> _REQUIREMENT_
Lines from the top of the entries down to the line with "task: trace the outline of the brown table" must be set down exactly as they stand, with both ends retained.

Data records
^^^^^^^^

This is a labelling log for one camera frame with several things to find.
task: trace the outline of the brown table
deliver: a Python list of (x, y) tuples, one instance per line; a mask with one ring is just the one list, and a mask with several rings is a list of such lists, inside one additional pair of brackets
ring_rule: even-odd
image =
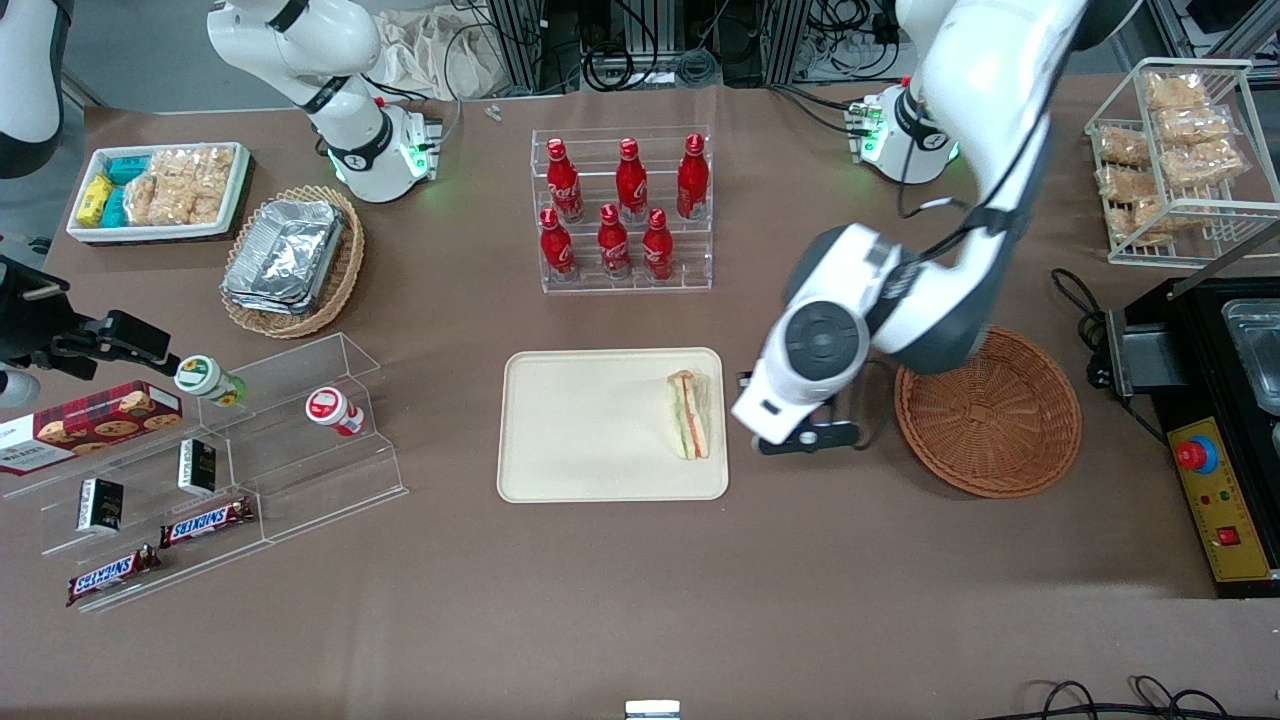
[[(993, 318), (1059, 359), (1084, 410), (1079, 460), (1043, 495), (952, 491), (893, 430), (864, 454), (765, 459), (731, 421), (732, 479), (714, 502), (503, 502), (512, 354), (705, 345), (727, 374), (748, 369), (815, 233), (858, 220), (919, 250), (956, 217), (899, 220), (891, 183), (764, 91), (503, 101), (500, 124), (468, 106), (439, 181), (358, 206), (369, 258), (332, 325), (384, 365), (375, 410), (412, 492), (100, 616), (61, 607), (70, 568), (37, 560), (33, 511), (0, 506), (0, 706), (59, 719), (559, 719), (675, 697), (695, 719), (963, 719), (1025, 710), (1044, 692), (1028, 683), (1043, 679), (1129, 701), (1126, 676), (1149, 673), (1276, 714), (1280, 605), (1210, 600), (1167, 450), (1084, 382), (1078, 314), (1047, 277), (1074, 269), (1116, 306), (1165, 275), (1105, 261), (1078, 138), (1115, 82), (1064, 81), (1052, 174)], [(716, 288), (545, 297), (530, 131), (695, 122), (716, 133)], [(251, 206), (334, 184), (298, 111), (109, 110), (88, 126), (90, 149), (244, 142), (259, 161)], [(908, 200), (952, 192), (973, 193), (959, 165)], [(72, 282), (78, 310), (129, 310), (172, 331), (174, 351), (234, 366), (288, 343), (227, 319), (225, 252), (59, 237), (49, 270)], [(114, 364), (99, 384), (141, 374)], [(45, 379), (47, 401), (86, 389)]]

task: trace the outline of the sandwich slice
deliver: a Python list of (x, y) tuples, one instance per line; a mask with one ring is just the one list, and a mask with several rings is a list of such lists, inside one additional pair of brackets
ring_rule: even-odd
[(709, 415), (710, 379), (690, 370), (680, 370), (667, 377), (672, 416), (676, 420), (680, 456), (685, 460), (710, 457), (707, 434)]

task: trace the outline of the white jar with green lid
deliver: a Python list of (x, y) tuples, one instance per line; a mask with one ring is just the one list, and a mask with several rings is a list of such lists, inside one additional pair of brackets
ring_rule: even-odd
[(178, 389), (223, 407), (230, 407), (244, 400), (244, 380), (223, 370), (218, 361), (207, 355), (192, 355), (183, 360), (173, 382)]

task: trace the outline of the blue snack package
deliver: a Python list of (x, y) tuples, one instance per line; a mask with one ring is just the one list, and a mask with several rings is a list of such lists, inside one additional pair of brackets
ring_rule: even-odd
[(124, 184), (146, 172), (151, 158), (134, 155), (132, 158), (115, 158), (106, 167), (106, 177), (111, 184)]
[(124, 214), (124, 188), (111, 190), (106, 197), (106, 208), (102, 208), (102, 222), (100, 228), (124, 228), (129, 225), (129, 217)]

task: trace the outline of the cookie box
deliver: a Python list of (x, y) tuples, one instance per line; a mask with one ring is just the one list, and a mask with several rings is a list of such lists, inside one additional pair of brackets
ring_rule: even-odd
[(0, 471), (26, 475), (180, 423), (180, 400), (133, 380), (0, 424)]

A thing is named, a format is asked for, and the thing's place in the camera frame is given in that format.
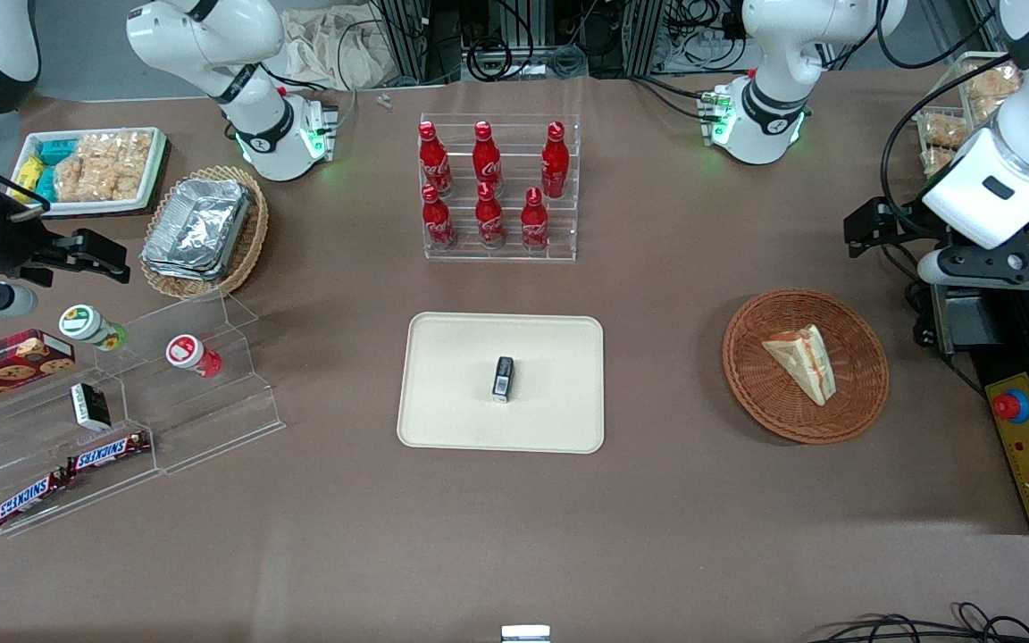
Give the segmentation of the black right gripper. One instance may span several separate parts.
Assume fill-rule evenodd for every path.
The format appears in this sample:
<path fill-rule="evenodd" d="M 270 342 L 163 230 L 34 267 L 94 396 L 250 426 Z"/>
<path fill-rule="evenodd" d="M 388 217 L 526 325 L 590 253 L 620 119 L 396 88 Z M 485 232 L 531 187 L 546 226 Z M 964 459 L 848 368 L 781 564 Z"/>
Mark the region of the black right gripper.
<path fill-rule="evenodd" d="M 126 251 L 113 252 L 113 241 L 93 230 L 56 235 L 41 222 L 41 206 L 25 206 L 13 198 L 0 198 L 0 277 L 24 280 L 40 288 L 54 285 L 54 270 L 34 263 L 34 256 L 48 249 L 62 260 L 60 269 L 101 274 L 119 284 L 130 284 Z"/>

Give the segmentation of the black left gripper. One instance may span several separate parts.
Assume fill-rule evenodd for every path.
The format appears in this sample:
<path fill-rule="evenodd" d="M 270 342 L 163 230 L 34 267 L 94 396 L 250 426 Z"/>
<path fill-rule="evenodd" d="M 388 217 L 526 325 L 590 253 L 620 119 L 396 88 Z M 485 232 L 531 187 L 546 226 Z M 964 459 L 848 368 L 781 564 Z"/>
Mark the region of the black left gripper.
<path fill-rule="evenodd" d="M 889 200 L 868 200 L 842 221 L 849 259 L 857 259 L 878 246 L 911 241 L 931 241 L 934 249 L 951 243 L 951 233 L 941 217 L 923 203 L 911 200 L 894 205 Z"/>

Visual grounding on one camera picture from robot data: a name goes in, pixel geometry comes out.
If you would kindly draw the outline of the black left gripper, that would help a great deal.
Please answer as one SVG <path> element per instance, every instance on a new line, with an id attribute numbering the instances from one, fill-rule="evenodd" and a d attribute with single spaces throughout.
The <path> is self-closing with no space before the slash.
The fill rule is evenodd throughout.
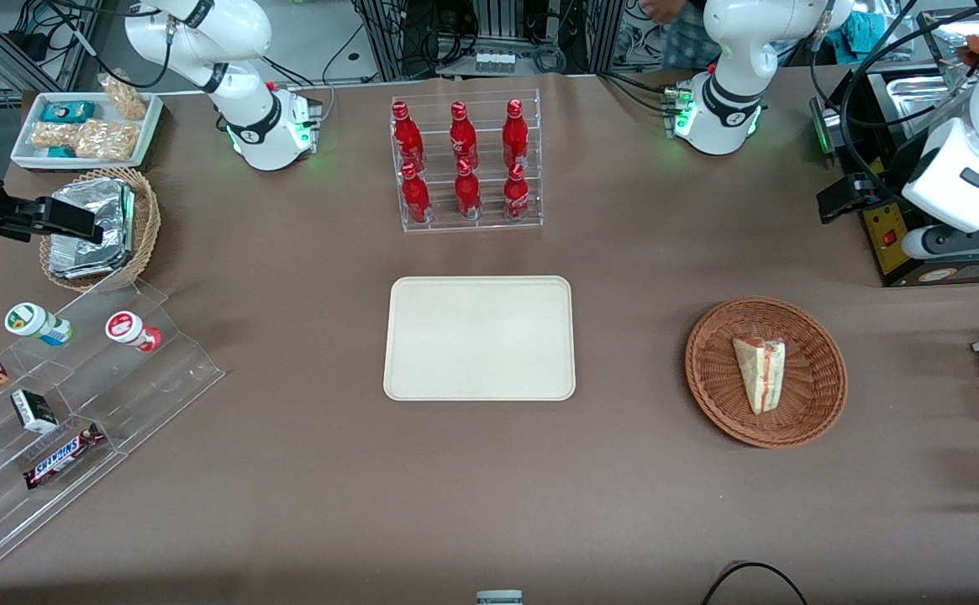
<path id="1" fill-rule="evenodd" d="M 897 150 L 888 157 L 876 158 L 876 173 L 897 202 L 906 202 L 903 189 L 913 174 L 919 160 L 918 150 Z M 862 173 L 850 173 L 830 187 L 817 192 L 817 213 L 822 224 L 831 224 L 845 215 L 884 206 L 884 198 L 869 177 Z"/>

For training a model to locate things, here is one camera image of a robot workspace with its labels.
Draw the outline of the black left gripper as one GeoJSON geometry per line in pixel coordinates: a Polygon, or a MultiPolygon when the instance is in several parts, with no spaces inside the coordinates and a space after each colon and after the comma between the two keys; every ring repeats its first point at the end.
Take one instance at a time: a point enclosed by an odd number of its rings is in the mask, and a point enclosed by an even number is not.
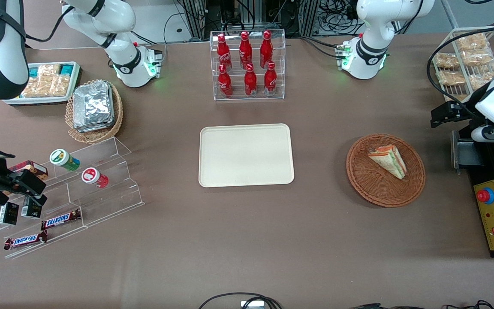
{"type": "Polygon", "coordinates": [[[469,121],[471,127],[479,124],[479,112],[474,102],[465,102],[464,106],[449,100],[431,111],[431,128],[449,122],[469,121]]]}

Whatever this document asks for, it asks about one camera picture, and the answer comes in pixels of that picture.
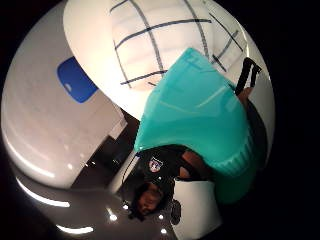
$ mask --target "black background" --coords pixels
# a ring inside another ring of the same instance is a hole
[[[31,27],[59,1],[10,1],[0,5],[0,79],[3,86],[16,49]],[[269,164],[253,190],[226,211],[225,225],[206,239],[306,238],[302,211],[303,160],[299,149],[307,134],[303,126],[301,92],[289,76],[297,4],[291,1],[217,1],[249,32],[268,66],[276,102],[276,131]],[[0,238],[62,239],[17,186],[1,139]]]

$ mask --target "black strap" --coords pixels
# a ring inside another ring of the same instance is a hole
[[[242,90],[244,89],[244,86],[248,80],[249,72],[252,66],[253,68],[251,73],[250,87],[254,87],[256,83],[257,73],[261,71],[261,68],[251,58],[246,57],[243,60],[242,71],[241,71],[238,84],[235,90],[236,95],[239,95],[239,93],[242,92]]]

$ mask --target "dark hair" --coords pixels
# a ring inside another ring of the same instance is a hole
[[[135,189],[134,197],[131,203],[131,209],[130,209],[131,214],[129,215],[130,219],[133,219],[134,217],[138,218],[140,221],[143,221],[145,219],[144,215],[142,215],[138,210],[138,201],[141,195],[148,189],[148,187],[149,187],[149,182],[145,182]],[[153,214],[155,212],[158,212],[164,209],[165,206],[167,205],[168,199],[169,199],[169,196],[163,195],[157,207],[154,210],[152,210],[149,214]]]

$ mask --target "badge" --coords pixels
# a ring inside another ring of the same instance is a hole
[[[152,157],[149,162],[149,169],[151,172],[158,172],[160,170],[160,168],[162,167],[162,165],[163,165],[163,162],[156,159],[155,157]]]

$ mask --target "white checkered cloth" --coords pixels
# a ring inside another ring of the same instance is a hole
[[[240,57],[246,41],[237,24],[201,0],[112,0],[112,37],[125,82],[153,88],[189,47],[222,74]]]

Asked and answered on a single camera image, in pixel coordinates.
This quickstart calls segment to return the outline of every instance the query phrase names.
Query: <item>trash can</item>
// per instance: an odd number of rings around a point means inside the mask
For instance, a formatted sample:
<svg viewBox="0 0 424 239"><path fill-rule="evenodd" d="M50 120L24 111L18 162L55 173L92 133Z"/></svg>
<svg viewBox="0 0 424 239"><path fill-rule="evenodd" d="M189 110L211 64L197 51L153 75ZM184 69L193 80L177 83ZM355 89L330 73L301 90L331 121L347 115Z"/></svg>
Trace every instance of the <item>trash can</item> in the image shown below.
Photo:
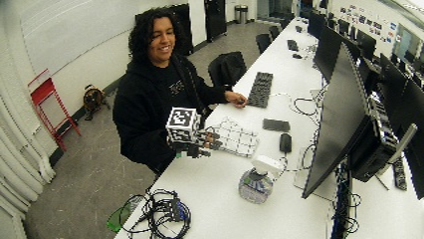
<svg viewBox="0 0 424 239"><path fill-rule="evenodd" d="M246 5L236 5L236 22L248 23L248 6Z"/></svg>

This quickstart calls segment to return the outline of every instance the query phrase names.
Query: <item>curly hair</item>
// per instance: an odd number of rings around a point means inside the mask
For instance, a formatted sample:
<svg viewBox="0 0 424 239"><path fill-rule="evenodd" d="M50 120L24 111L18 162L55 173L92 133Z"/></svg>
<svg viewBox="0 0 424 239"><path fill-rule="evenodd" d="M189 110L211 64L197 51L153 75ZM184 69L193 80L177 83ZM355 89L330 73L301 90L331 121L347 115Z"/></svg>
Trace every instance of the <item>curly hair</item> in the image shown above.
<svg viewBox="0 0 424 239"><path fill-rule="evenodd" d="M181 48L187 37L179 17L169 7L153 8L137 15L136 26L131 33L129 48L135 60L148 60L148 49L153 41L155 21L168 17L172 20L176 34L176 51Z"/></svg>

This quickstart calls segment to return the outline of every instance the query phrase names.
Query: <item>smartphone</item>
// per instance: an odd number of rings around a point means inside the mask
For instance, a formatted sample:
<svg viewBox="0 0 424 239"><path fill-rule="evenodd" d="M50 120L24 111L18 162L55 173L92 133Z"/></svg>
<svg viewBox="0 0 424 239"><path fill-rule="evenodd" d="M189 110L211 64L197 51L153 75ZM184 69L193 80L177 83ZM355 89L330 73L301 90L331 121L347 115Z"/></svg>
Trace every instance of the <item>smartphone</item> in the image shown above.
<svg viewBox="0 0 424 239"><path fill-rule="evenodd" d="M262 128L276 131L290 131L290 123L284 120L264 119Z"/></svg>

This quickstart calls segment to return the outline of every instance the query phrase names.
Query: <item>woman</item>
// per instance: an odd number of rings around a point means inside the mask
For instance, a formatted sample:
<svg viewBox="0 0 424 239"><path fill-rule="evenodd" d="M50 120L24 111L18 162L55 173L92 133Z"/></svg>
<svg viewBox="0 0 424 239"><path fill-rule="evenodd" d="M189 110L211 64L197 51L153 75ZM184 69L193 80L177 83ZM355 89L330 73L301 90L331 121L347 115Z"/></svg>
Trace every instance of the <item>woman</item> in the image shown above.
<svg viewBox="0 0 424 239"><path fill-rule="evenodd" d="M207 117L211 104L230 102L244 108L248 102L230 89L207 85L193 63L176 53L184 39L168 8L139 15L129 41L133 60L120 81L113 119L121 154L155 173L163 173L176 157L167 131L172 108L197 109Z"/></svg>

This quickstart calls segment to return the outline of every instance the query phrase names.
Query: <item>woman's hand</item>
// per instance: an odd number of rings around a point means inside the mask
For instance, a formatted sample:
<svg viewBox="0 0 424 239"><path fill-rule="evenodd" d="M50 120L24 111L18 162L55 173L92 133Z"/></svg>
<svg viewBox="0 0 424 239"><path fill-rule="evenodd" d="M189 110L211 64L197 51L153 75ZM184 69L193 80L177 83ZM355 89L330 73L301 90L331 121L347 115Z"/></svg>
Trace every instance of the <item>woman's hand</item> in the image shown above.
<svg viewBox="0 0 424 239"><path fill-rule="evenodd" d="M225 92L225 98L237 108L244 108L248 104L248 98L241 93Z"/></svg>

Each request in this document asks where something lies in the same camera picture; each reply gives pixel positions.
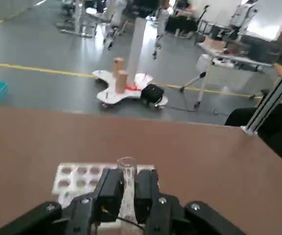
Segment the wooden block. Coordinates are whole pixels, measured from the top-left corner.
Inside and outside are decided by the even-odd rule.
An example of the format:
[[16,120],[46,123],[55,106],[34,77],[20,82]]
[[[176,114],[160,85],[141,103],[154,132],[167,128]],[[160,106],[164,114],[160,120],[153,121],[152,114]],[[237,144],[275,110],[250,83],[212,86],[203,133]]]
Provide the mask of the wooden block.
[[117,79],[118,71],[124,70],[125,66],[125,59],[124,58],[115,58],[113,63],[113,77]]
[[116,79],[116,92],[123,94],[125,92],[128,80],[128,73],[124,70],[118,71],[118,77]]

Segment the brown table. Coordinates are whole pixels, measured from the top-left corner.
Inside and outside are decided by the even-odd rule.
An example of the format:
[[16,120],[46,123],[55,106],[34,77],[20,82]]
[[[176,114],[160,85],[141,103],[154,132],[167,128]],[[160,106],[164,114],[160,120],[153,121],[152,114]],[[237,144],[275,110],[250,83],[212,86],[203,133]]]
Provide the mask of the brown table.
[[282,160],[238,128],[0,107],[0,226],[54,199],[62,162],[157,166],[162,192],[209,203],[251,235],[282,234]]

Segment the metal stand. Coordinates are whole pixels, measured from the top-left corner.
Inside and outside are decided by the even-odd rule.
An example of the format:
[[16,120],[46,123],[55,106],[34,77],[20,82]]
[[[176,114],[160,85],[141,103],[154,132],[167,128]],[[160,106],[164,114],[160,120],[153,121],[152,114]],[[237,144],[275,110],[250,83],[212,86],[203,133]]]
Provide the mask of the metal stand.
[[165,35],[165,28],[168,18],[169,18],[169,12],[166,9],[161,9],[158,17],[155,49],[154,49],[154,53],[152,54],[154,60],[157,58],[158,51],[162,47],[160,41]]
[[76,0],[74,30],[60,29],[60,31],[62,33],[74,34],[84,38],[94,37],[94,35],[86,33],[86,29],[87,22],[85,0]]
[[245,133],[249,135],[255,134],[267,117],[271,114],[274,108],[282,100],[282,77],[276,83],[274,89],[270,91],[262,104],[258,107],[252,118],[249,120],[246,127],[243,127]]
[[[193,83],[197,82],[198,80],[203,79],[205,76],[206,76],[206,72],[202,72],[199,76],[193,78],[191,81],[189,81],[188,83],[186,83],[183,87],[181,87],[181,88],[180,88],[180,92],[183,93],[185,88],[187,88],[188,86],[190,86],[190,85],[192,85]],[[199,95],[198,95],[197,102],[194,104],[194,108],[195,108],[195,109],[199,108],[200,103],[201,103],[201,101],[202,101],[202,99],[203,99],[205,85],[206,85],[206,82],[205,82],[205,80],[204,80],[203,83],[202,83],[201,91],[200,91],[200,93],[199,93]]]

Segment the blue plastic bin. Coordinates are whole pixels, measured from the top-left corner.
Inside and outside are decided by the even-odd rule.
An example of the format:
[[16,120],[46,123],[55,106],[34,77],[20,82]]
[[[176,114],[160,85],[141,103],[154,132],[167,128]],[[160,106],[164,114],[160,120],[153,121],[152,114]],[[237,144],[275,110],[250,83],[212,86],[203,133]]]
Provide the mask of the blue plastic bin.
[[8,91],[8,83],[0,81],[0,100],[4,98]]

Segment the gray floor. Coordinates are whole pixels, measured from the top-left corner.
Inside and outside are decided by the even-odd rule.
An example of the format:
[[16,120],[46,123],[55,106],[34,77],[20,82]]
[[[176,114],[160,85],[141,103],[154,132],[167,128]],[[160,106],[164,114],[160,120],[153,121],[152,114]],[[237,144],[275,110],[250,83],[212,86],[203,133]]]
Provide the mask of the gray floor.
[[[81,39],[60,33],[54,26],[60,18],[59,14],[57,2],[48,0],[41,6],[0,24],[0,63],[91,74],[97,69],[111,71],[114,57],[128,58],[133,28],[119,37],[113,50],[108,51],[103,47],[101,28],[95,39]],[[194,46],[193,40],[165,37],[163,49],[158,59],[153,61],[154,38],[155,31],[148,25],[139,71],[151,74],[155,82],[175,85],[183,85],[198,74],[195,64],[202,51]],[[255,93],[261,88],[270,87],[272,79],[273,76],[269,74],[257,73],[242,90],[234,92]],[[226,116],[214,116],[213,110],[227,115],[237,107],[251,107],[257,102],[245,97],[206,93],[198,112],[187,113],[169,108],[157,112],[137,101],[128,100],[111,109],[102,110],[95,96],[105,86],[96,84],[90,78],[0,67],[0,80],[9,84],[9,94],[3,105],[121,117],[223,124]],[[207,88],[226,90],[214,86]],[[198,92],[186,91],[188,108],[192,108],[197,94]],[[166,95],[170,99],[169,106],[185,108],[183,97],[177,90],[166,88]]]

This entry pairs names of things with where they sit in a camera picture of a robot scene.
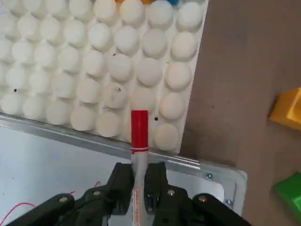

^^^^^^^^

> _SOLUTION_
This is a labelling log for one camera frame with several things to find.
task: trace the outline of the brown table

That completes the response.